Balderdash, Butt Dust! What is important will remain important in the face of family health issues, economic reversals and extended family legal issues. These things are distractions, but what is important will stay important, and only cowards would use them as an excuse to avoid adventure. Adventure MUST continue!
Remember David, the lines from that old Mac MacAnally song...
"And now they just go on, because they've lived so long, and they were raised that way, what a price to pay, just to live."
There are people within ten miles of here, barely ten years older than me, who go eat at Denny's every Sunday morning. Some impulse prevents them from visiting IHOP now & then, some deep fear that perhaps their head would explode. People like this exist, and they didn't just spring from Zeus' forehead one morning and head for the Denny's. They were raised that way, by others and themselves.

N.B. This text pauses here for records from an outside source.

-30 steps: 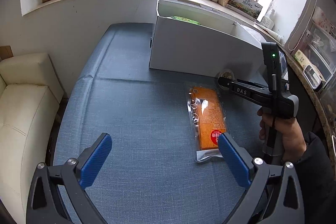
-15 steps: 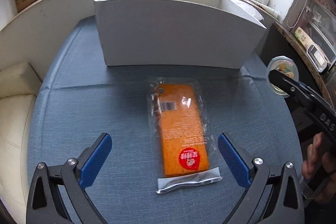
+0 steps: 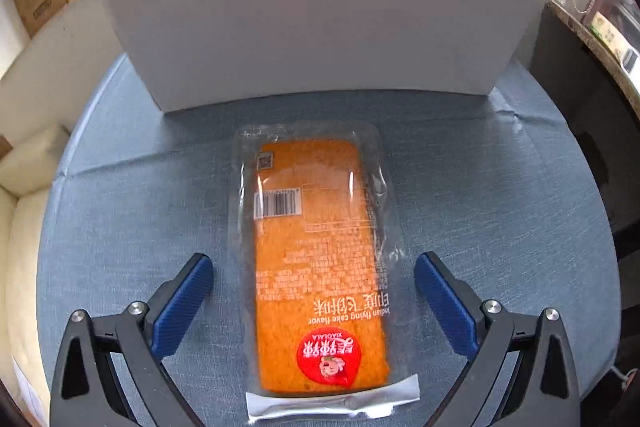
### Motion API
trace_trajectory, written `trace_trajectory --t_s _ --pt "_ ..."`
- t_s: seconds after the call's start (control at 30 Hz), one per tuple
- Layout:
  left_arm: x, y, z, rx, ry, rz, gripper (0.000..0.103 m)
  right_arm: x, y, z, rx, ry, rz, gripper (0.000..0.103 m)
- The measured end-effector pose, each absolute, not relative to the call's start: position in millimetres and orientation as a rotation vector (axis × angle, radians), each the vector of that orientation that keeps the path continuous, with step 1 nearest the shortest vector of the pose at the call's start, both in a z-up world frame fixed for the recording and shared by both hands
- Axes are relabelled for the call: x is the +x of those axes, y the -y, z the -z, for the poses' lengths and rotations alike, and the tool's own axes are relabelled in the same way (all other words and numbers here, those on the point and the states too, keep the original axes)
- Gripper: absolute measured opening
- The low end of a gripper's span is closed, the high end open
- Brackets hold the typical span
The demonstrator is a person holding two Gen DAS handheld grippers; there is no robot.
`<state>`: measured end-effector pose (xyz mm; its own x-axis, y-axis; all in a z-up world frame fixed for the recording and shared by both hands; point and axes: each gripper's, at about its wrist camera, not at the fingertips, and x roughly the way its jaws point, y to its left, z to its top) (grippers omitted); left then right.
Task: Organize snacks
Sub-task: 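Grasp the orange cake pack with the left tool while the right tool holds the jelly cup, then place the cake pack and jelly cup into the white box, open both tools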
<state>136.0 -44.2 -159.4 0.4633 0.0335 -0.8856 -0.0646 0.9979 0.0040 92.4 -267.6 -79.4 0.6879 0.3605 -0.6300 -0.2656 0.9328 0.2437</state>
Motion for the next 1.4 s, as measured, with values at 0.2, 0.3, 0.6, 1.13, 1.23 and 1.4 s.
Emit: trace_trajectory --t_s 0.2,0.3,0.6,1.13,1.23,1.4 --pt "131 38 152 -0.016 -1.046 -0.028 0.080 93 262 85 0.128 -0.753 -0.356 0.033" --pt "127 33 146 -0.024 -1.040 0.000 0.066 91 258 88 0.121 -0.760 -0.354 0.033" --pt "90 -8 101 -0.111 -0.932 0.024 0.061 88 243 88 0.103 -0.761 -0.394 0.033" --pt "141 -44 -26 -0.074 -0.744 0.007 0.062 150 190 9 0.042 -0.631 -0.519 0.033" --pt "173 -48 -36 -0.074 -0.736 -0.003 0.062 171 183 -5 0.066 -0.621 -0.533 0.033" --pt "227 -42 -36 -0.012 -0.748 -0.003 0.062 217 166 -17 0.027 -0.601 -0.496 0.033"
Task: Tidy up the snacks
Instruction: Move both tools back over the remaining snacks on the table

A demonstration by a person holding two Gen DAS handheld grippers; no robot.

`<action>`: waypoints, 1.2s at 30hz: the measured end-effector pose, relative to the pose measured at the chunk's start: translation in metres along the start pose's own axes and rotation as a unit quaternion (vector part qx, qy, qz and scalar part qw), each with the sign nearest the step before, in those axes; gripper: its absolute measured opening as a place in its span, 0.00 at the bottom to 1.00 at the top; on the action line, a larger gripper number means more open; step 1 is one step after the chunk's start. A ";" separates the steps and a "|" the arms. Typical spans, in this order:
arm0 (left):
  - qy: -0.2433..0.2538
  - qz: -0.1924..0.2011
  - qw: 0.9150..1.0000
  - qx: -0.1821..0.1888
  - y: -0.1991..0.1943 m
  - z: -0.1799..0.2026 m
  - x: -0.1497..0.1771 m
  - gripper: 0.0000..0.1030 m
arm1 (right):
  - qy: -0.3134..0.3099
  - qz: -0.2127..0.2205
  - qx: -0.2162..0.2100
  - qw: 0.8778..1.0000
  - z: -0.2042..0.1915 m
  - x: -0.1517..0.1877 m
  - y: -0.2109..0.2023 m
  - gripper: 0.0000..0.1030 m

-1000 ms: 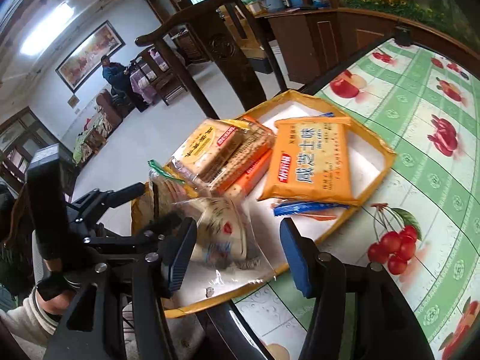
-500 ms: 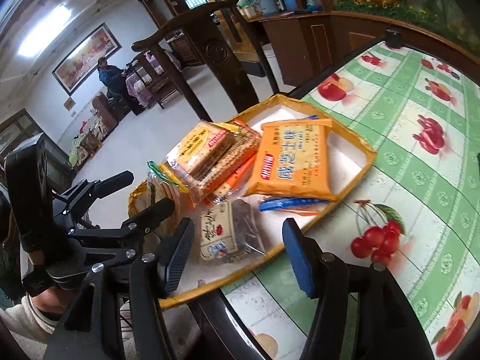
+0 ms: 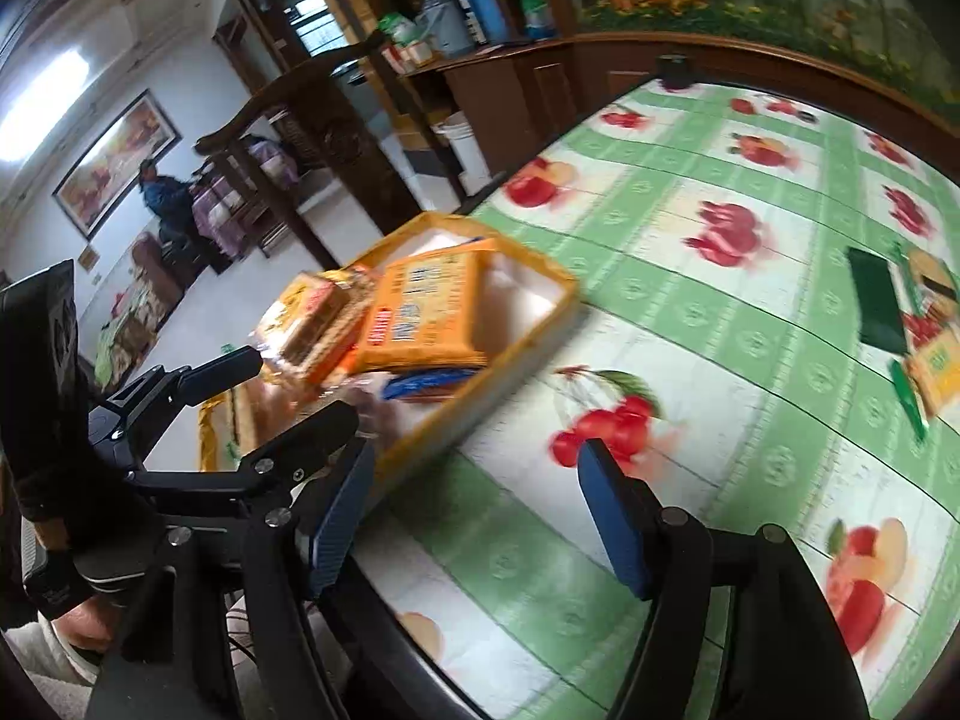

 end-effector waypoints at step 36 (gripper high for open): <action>0.145 -0.074 0.977 0.135 0.074 0.230 -0.092 0.86 | 0.236 0.062 0.144 0.959 0.225 0.071 -0.110 0.73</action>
Point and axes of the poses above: each gripper's, at about its wrist camera, not at the fingertips, and y roughly the way its jaws point, z to its right, x to its underside, the point moved 1 cm from there along y, roughly the way its jaws point, and after that the axes turned 7 degrees about -z, right-handed, at the moved point
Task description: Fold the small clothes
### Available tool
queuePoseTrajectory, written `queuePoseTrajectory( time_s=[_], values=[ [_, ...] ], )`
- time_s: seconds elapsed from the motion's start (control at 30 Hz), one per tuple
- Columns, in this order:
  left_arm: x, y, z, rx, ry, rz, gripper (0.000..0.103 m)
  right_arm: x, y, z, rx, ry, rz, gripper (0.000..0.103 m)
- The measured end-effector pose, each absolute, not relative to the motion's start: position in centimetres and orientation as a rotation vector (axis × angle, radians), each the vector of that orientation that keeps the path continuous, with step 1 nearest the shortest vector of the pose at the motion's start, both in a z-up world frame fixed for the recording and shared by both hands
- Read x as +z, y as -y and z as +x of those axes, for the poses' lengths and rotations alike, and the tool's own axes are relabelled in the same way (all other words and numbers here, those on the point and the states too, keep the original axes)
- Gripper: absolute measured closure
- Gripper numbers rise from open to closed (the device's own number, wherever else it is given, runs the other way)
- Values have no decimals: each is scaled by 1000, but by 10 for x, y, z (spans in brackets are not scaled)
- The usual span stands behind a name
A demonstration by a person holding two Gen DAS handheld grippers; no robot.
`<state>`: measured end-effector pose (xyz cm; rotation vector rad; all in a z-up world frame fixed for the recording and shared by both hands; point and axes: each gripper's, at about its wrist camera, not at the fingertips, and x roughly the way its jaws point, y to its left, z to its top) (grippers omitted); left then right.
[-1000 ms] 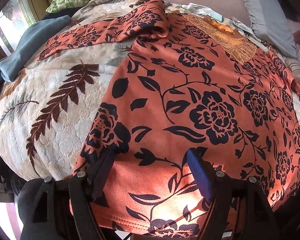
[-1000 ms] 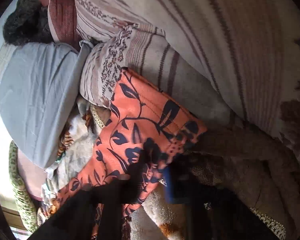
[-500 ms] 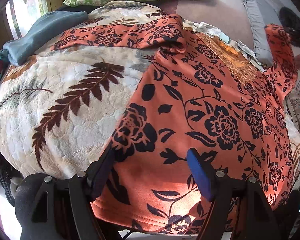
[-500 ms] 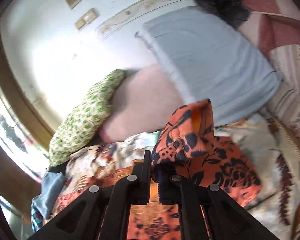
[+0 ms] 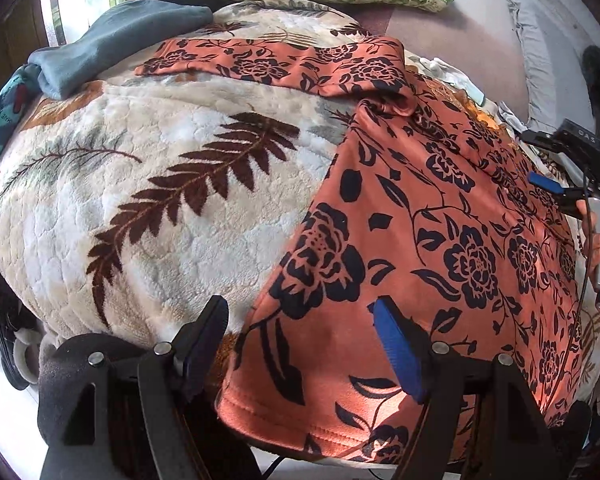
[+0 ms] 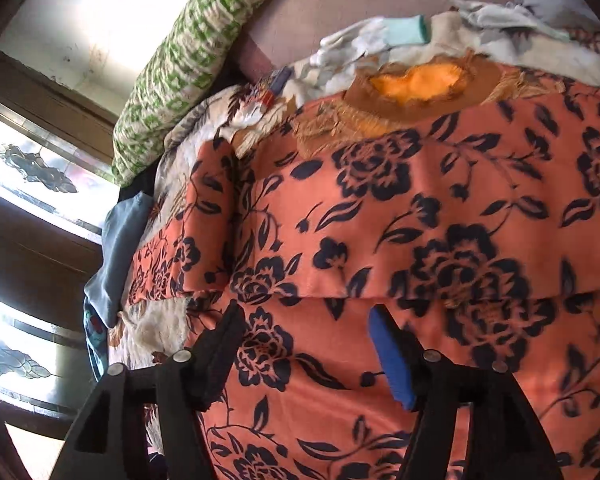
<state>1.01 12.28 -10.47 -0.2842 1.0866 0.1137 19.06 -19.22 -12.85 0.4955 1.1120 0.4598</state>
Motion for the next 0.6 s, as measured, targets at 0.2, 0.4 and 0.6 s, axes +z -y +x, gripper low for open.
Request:
queuePoseTrajectory(
  time_s=[0.2,0.4,0.6],
  values=[
    [-90,-126,48,40,-1068,-330,27,-130,305,209,173,-1081,584,13],
    [-74,-240,104,133,-910,-753,27,-170,329,216,216,-1154,568,4],
    [-89,-330,168,239,-862,-950,27,-173,304,223,202,-1169,411,0]
  ],
)
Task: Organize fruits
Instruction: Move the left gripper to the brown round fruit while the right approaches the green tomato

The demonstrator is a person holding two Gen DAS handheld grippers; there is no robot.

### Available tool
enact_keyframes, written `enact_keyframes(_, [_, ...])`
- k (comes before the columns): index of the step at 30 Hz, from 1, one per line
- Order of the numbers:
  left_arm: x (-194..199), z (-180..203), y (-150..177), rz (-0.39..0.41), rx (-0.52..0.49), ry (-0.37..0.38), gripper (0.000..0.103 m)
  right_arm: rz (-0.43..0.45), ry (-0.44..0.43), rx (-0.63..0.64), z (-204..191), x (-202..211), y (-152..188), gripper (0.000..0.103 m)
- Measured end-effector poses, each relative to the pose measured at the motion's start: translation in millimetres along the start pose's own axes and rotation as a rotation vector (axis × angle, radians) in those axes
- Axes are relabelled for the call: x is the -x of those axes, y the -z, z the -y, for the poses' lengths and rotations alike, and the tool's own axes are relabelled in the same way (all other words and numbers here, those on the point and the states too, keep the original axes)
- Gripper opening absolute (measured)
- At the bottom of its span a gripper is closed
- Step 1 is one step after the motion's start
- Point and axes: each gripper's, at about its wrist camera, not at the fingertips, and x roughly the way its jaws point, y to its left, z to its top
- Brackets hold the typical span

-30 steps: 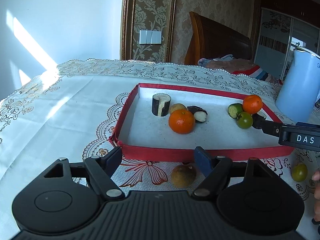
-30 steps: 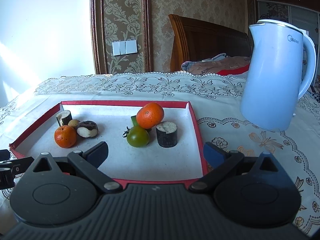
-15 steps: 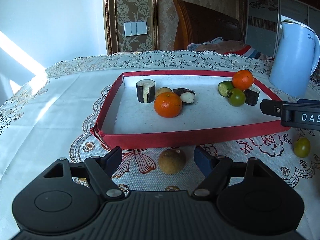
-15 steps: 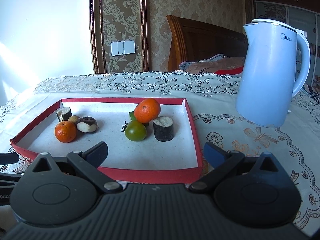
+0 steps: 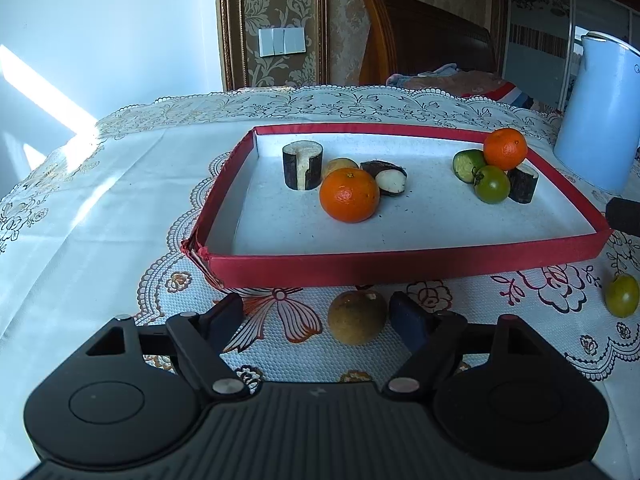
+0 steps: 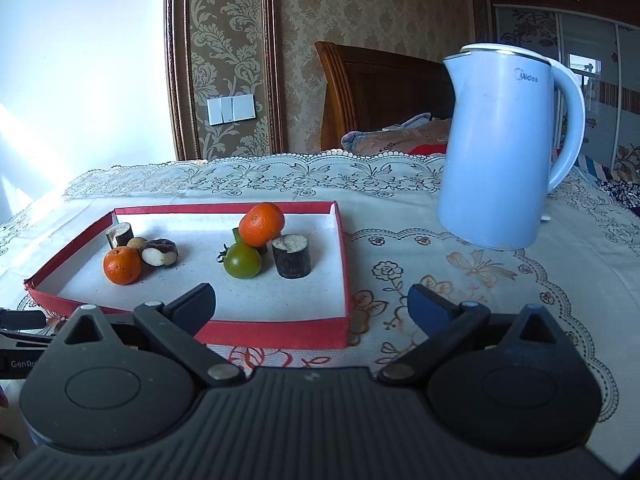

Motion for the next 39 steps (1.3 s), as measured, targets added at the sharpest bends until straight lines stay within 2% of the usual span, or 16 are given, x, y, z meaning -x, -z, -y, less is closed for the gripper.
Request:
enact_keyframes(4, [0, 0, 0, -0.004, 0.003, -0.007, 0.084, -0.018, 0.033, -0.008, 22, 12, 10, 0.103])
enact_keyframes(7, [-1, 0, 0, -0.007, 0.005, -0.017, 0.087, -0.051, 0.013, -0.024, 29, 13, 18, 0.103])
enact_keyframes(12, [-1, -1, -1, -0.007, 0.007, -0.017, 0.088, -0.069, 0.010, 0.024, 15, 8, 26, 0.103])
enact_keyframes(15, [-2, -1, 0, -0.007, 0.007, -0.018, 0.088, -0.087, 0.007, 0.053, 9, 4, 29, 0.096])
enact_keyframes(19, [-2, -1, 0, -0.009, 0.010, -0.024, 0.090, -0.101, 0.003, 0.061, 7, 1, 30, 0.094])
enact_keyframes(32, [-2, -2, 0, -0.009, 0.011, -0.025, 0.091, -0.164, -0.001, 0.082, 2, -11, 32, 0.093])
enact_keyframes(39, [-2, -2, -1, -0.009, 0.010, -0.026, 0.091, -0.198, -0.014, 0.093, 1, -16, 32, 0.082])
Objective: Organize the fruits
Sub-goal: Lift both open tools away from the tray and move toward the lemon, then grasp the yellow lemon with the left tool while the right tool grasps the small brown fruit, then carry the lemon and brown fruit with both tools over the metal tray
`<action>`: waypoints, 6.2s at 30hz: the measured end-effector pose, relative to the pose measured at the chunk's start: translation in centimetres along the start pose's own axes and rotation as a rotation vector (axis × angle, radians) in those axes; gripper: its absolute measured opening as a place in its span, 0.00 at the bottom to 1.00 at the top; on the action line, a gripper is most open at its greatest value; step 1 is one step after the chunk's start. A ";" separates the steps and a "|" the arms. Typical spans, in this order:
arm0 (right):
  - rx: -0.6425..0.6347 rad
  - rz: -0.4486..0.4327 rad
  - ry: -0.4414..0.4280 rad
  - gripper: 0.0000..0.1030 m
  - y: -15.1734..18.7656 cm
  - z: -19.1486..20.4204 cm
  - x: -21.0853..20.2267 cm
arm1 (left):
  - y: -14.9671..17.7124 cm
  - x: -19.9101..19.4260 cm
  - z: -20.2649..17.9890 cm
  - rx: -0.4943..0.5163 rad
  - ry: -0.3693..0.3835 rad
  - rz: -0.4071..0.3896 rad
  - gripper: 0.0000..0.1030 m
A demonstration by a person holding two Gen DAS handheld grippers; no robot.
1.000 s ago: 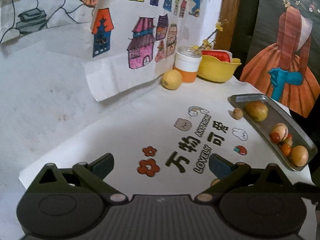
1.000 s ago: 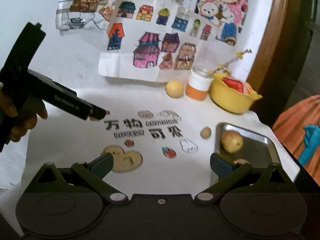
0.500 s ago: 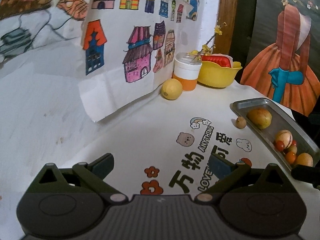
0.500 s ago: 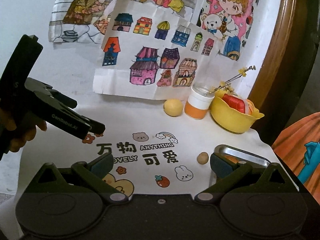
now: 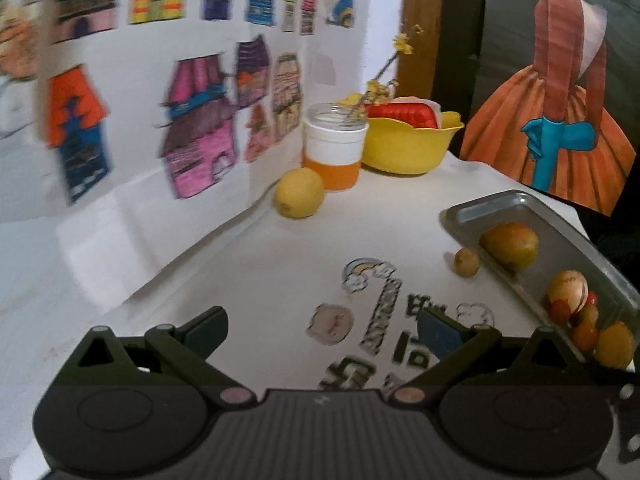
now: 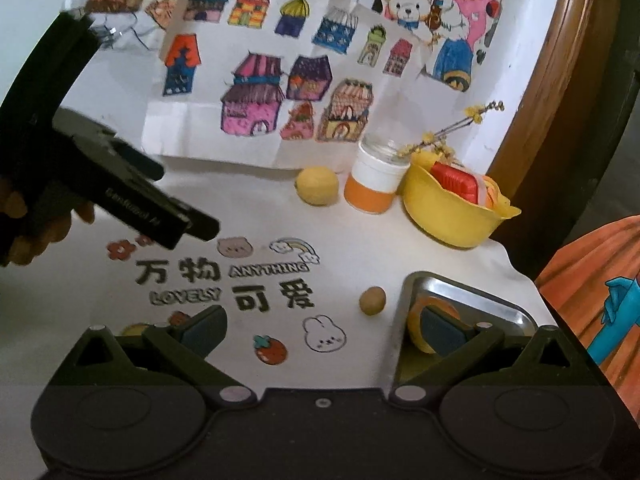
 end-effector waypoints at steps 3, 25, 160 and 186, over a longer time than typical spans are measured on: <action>0.009 0.004 0.018 0.99 0.5 -0.6 0.9 | -0.7 1.6 -0.9 0.019 0.037 -0.006 1.00; -0.048 0.058 -0.111 0.82 -0.9 -3.0 7.3 | -5.5 8.0 1.3 0.158 -0.035 -0.071 1.00; 0.010 0.107 -0.215 0.29 5.2 -0.3 2.0 | 3.1 3.5 -9.6 0.215 0.252 0.064 0.54; 0.043 0.126 -0.200 0.28 6.0 -0.9 2.1 | 2.6 5.3 -11.4 0.272 0.257 0.069 0.56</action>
Point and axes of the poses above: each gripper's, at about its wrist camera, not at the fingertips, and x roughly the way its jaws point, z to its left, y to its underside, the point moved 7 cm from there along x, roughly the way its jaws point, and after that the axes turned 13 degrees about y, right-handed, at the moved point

Adventure is the antidote to becoming set in your ways.
If I know my astro physics (and I don't) my understanding of a black hole is a star collapses upon itself, once it's burned up most of itself, so what is left becomes so intensely compacted nothing can get out, not even light. And there we have the comfort zone. As humans age, their comfort zones become smaller and more intensely compacted. You don't want to be like that, do you David?
You want to make yourself intensely uncomfortable with new experiences. But how to do this David, in current circumstances? You've been trained in a consumer culture, thinking adventure costs money, which you don't have a lot to spare of here lately. This is very interesting. If you abandon adventure, it means adventure is the province of those with disposable income. Do we beleive that David? No, and HELL no we don't.
The next adventure will cost very little in terms of money and will make me intensely uncomfortable. I'm going to visit a Mosque for Friday worship. Big project, lots of risk. I might get told by several Imans over the phone, I can go suck an egg. But I bet I can find spirit kin among the Imans, somewhere. I'm gonna do it, I'm gonna be a Mosqueteer.
I'm not going to become an old man afraid of his own shadow. The old man I become is largely up to me. I choose adventure.